(Record excerpts Opens)
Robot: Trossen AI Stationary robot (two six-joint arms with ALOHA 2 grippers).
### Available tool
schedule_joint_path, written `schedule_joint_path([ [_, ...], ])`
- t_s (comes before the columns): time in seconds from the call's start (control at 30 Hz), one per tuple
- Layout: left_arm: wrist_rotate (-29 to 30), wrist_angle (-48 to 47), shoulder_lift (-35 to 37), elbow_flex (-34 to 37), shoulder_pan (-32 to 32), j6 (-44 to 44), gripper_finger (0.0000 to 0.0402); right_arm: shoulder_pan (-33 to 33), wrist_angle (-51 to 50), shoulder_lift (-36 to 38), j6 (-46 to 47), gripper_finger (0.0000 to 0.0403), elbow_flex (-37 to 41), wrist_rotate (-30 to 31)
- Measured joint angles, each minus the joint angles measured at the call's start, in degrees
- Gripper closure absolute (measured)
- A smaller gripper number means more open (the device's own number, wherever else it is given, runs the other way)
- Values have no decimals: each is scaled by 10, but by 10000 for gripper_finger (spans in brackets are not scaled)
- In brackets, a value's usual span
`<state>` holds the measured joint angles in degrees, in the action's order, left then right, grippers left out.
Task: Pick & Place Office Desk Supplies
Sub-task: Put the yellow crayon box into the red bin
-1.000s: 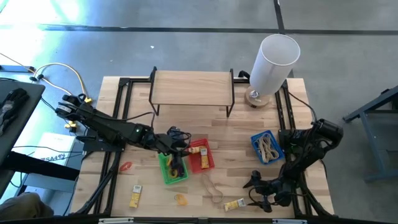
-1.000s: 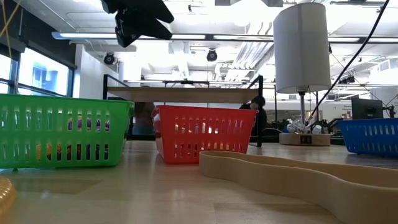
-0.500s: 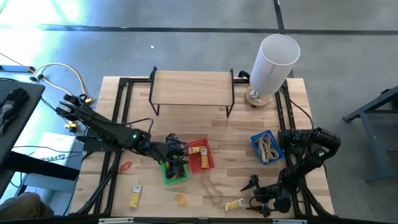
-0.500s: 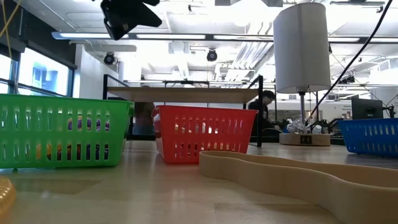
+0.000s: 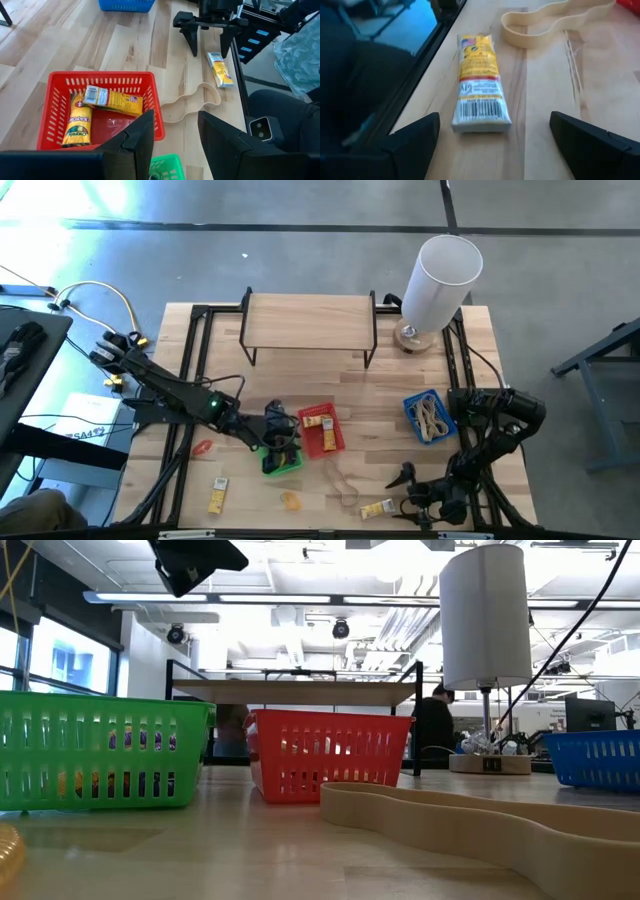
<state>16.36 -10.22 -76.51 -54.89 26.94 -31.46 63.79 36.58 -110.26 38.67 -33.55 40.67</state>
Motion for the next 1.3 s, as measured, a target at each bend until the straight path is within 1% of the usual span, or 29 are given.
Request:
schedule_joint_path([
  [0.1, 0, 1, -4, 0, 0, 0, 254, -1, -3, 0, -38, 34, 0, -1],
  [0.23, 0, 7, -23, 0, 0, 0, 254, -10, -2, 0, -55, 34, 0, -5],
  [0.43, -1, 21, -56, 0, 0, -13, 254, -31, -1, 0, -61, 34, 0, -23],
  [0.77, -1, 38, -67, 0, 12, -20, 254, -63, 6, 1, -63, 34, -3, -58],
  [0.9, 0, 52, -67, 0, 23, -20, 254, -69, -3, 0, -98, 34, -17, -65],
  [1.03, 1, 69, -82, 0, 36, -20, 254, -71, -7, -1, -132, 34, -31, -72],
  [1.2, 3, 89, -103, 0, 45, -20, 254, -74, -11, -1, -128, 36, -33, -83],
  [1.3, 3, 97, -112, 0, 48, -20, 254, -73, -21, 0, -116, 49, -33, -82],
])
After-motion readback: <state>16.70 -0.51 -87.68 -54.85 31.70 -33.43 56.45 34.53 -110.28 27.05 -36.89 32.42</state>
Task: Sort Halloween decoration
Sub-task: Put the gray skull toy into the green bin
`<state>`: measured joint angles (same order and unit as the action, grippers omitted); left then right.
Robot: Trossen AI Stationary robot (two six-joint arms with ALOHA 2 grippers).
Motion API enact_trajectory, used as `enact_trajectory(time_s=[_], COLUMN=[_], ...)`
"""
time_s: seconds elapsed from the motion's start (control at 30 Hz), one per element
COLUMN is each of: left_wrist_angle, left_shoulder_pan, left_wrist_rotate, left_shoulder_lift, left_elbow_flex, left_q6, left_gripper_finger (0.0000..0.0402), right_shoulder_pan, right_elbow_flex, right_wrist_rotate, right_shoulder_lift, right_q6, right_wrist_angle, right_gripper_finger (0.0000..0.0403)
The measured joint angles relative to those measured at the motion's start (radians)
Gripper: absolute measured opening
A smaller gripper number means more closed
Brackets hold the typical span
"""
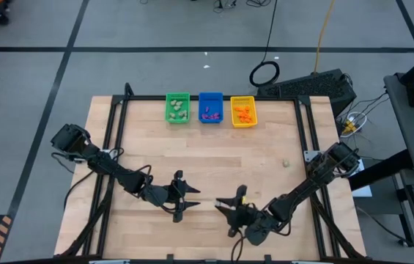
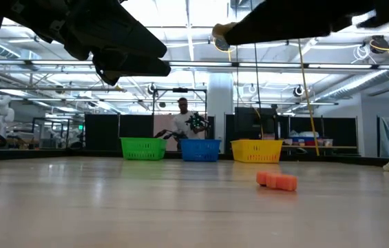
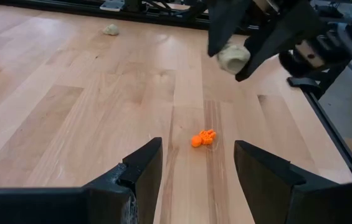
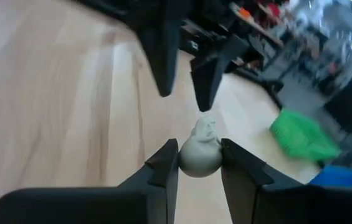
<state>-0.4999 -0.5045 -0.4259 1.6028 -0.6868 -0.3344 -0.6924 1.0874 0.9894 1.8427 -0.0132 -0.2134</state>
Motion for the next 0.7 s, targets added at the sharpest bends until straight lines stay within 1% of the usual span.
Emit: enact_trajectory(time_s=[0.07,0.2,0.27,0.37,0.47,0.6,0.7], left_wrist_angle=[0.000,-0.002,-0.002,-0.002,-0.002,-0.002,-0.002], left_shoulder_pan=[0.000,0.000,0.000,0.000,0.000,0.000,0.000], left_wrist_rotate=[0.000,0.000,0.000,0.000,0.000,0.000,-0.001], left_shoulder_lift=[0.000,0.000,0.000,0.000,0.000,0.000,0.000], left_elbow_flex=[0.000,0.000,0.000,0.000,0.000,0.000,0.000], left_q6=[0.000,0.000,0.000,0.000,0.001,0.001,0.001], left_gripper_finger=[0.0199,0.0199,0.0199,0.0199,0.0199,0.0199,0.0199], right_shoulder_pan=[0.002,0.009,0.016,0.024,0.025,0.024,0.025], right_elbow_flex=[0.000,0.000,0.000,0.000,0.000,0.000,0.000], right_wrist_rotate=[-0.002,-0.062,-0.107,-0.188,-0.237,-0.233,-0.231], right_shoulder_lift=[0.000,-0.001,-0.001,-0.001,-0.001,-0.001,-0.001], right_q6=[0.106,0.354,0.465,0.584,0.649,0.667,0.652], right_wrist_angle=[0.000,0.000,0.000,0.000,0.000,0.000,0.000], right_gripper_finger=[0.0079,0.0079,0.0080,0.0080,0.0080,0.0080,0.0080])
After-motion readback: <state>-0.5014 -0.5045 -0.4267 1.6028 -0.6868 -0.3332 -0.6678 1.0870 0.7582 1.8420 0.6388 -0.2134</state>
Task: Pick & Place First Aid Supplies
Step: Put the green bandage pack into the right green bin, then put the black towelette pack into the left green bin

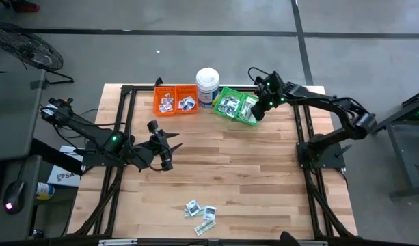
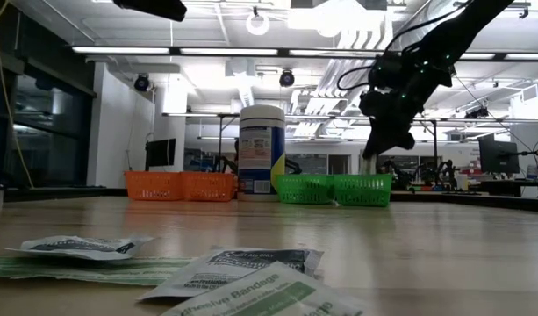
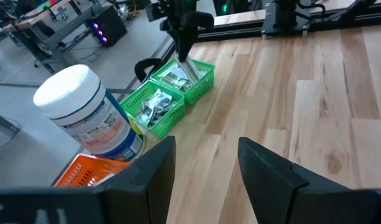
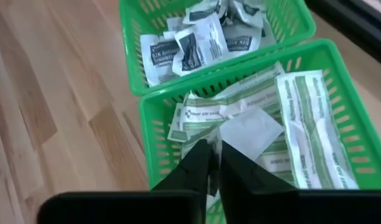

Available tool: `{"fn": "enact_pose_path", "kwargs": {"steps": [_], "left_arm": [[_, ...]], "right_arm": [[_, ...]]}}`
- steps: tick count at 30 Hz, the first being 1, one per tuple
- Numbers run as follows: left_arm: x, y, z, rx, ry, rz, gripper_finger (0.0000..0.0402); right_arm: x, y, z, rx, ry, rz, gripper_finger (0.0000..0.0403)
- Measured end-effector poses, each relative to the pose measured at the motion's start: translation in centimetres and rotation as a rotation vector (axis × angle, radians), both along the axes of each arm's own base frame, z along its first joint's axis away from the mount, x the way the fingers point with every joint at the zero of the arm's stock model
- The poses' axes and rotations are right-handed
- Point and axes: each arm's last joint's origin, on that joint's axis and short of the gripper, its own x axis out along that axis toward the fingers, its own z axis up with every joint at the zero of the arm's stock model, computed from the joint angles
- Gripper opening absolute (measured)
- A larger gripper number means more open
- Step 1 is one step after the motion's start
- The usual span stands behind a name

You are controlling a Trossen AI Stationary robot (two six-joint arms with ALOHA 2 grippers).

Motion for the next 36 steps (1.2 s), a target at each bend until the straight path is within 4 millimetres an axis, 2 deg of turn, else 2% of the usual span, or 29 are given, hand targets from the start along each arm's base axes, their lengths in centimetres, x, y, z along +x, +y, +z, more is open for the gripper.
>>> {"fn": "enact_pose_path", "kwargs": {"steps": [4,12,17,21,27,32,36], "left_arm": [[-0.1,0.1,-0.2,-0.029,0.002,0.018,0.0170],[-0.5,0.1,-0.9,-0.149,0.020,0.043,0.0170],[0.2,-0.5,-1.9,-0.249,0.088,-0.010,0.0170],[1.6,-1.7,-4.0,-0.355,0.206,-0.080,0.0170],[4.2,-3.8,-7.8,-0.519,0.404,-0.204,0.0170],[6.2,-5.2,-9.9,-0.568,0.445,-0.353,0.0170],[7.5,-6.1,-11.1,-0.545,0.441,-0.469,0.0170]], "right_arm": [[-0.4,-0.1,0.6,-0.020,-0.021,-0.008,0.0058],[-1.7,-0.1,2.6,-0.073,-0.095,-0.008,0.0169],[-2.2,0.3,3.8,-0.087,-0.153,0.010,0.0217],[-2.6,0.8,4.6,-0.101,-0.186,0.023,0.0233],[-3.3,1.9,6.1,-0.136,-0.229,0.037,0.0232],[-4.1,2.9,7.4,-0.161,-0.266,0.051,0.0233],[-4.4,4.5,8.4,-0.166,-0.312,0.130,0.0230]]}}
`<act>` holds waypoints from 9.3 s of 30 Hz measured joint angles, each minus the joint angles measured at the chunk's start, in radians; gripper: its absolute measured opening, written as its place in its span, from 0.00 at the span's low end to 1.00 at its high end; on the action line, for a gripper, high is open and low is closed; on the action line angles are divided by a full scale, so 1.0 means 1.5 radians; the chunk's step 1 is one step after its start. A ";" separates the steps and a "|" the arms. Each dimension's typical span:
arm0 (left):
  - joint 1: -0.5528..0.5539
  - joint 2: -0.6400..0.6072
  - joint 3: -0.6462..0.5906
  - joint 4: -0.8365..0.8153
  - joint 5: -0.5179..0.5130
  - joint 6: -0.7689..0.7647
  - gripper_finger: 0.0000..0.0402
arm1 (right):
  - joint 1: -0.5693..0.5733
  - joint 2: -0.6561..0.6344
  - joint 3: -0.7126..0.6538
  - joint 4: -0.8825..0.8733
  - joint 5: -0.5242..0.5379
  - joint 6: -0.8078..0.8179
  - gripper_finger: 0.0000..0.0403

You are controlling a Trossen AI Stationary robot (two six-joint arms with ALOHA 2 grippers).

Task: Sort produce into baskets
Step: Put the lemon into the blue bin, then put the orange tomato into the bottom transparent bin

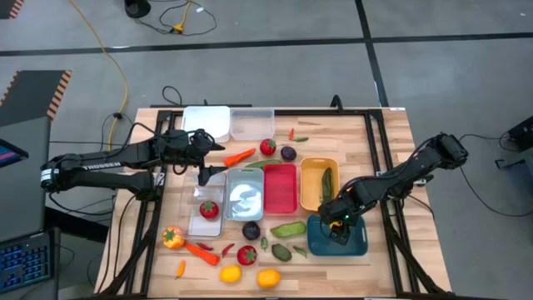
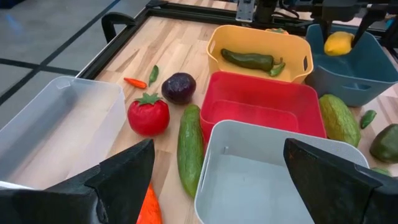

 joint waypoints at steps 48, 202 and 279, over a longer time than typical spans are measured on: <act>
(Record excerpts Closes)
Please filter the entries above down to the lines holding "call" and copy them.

- t_s (comes before the columns): time in seconds from the call's start (control at 30 Hz), one per tuple
- Measured joint angles, each minus the joint angles measured at the call's start, in degrees

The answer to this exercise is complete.